Emerging from colonialism, many Third World states turned to socialism as much from necessity as ideology, because it seemed the only way to solve their economic problems. There was, for example, only a small Arab and Berber middle class to replace the French as an entrepreneur force after Algeria had gained independence. In any case, most Third World socialists have insisted on nationalization of manufacturing, mining and agriculture, and have placed economies under centralized controls. But the results have often been disappointing. TIME Correspondent Lee Griggs, who has reported from developing countries for most of the past two decades, writes: "The socialist regimes have made some contributions to economic growth. Somalia has built ports and Iraq's Baathists are installing an extensive irrigation network. But government management of production has been poor and in many cases corrupt; without material incentives, productivity has plummeted. While a population explosion has led to a net decline in the living standard for nearly all African states, it has been most pronounced in those espousing socialism."

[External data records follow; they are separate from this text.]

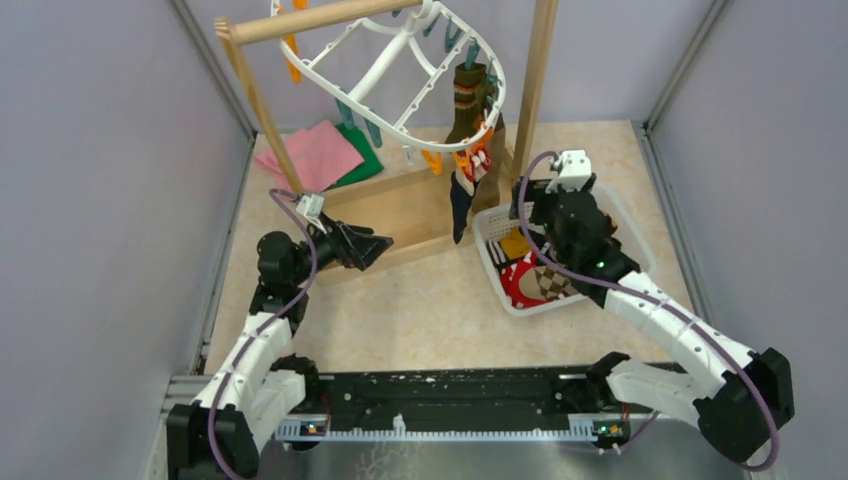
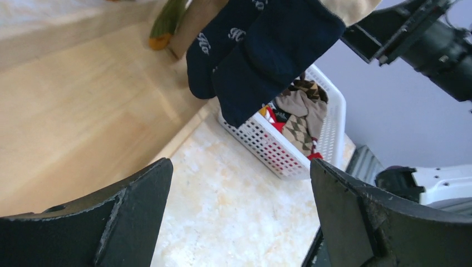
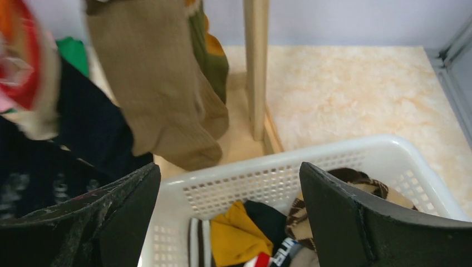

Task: Clip the socks to the hanger
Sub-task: Pick up the sock from the bin.

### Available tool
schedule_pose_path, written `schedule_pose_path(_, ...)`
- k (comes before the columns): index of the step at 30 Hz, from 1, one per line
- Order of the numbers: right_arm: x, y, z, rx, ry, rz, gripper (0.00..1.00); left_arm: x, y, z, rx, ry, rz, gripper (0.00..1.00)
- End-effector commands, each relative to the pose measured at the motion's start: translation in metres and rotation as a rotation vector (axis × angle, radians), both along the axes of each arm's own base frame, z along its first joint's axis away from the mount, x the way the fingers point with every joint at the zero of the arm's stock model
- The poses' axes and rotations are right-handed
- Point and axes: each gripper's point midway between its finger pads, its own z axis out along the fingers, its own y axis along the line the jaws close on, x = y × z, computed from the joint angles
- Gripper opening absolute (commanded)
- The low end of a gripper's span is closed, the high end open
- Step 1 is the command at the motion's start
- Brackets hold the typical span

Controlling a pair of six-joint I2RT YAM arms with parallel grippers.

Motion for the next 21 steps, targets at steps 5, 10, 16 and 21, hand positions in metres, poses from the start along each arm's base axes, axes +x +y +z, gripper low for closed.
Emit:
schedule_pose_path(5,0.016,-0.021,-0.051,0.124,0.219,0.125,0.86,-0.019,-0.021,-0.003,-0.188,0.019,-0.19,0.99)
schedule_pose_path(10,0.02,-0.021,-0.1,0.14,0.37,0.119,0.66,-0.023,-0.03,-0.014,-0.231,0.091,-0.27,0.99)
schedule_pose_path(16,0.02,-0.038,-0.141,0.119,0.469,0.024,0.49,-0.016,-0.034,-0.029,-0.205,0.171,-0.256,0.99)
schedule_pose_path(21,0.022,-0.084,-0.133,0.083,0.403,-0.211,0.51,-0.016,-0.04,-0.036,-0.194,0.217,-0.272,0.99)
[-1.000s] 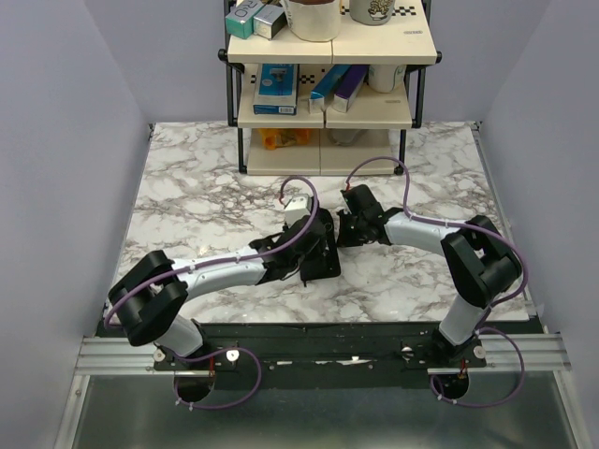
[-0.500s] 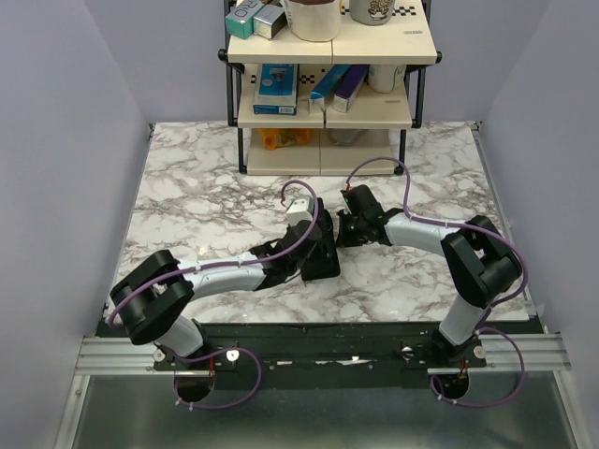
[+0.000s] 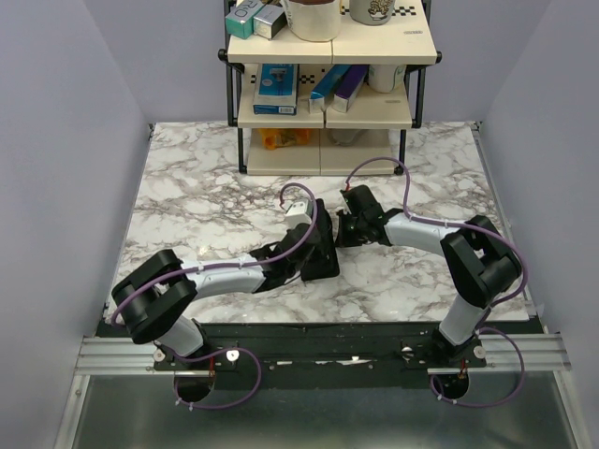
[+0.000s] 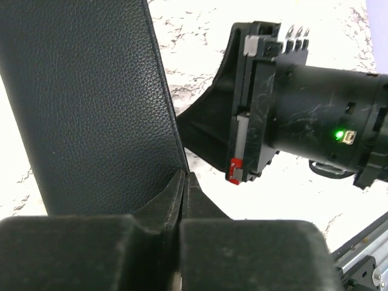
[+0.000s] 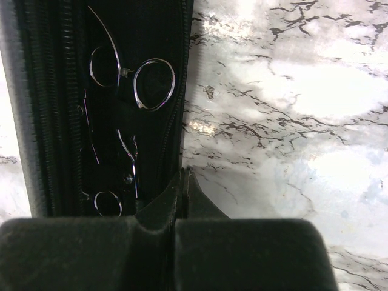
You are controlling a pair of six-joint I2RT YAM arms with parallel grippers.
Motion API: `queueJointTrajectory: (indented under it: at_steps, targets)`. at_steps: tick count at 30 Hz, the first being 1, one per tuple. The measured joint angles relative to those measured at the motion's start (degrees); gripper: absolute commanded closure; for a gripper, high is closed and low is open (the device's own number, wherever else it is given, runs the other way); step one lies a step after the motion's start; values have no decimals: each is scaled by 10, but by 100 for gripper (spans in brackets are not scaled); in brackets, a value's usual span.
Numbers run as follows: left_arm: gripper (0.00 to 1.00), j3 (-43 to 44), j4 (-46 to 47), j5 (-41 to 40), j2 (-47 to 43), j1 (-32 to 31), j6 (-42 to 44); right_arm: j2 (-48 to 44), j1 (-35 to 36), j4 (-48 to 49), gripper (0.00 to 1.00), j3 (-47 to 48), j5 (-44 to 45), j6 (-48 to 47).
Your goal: Sort the hair-cutting tools
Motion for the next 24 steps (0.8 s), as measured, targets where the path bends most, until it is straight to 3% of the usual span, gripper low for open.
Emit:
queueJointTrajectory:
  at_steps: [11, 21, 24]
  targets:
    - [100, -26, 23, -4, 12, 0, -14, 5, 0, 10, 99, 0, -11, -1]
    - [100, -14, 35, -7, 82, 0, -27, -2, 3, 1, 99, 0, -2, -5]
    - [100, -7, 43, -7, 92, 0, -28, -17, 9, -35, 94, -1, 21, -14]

Guineans, for instance, face constant shortages. Much of what is produced is smuggled into neighboring countries and sold for more than double the price permitted by Guinea's unrealistic controls. In Zambia, under what President Kenneth Kaunda calls "humanistic socialism," a severe housing shortage has developed. Reason: laws have made land-holding so uncertain that there is no incentive to invest in real estate.

No Third World country has fared worse under socialism than Burma. Its 16 years on the "Burmese Way to Socialism" have turned what was once the lush rice bowl of Asia into an international pauper.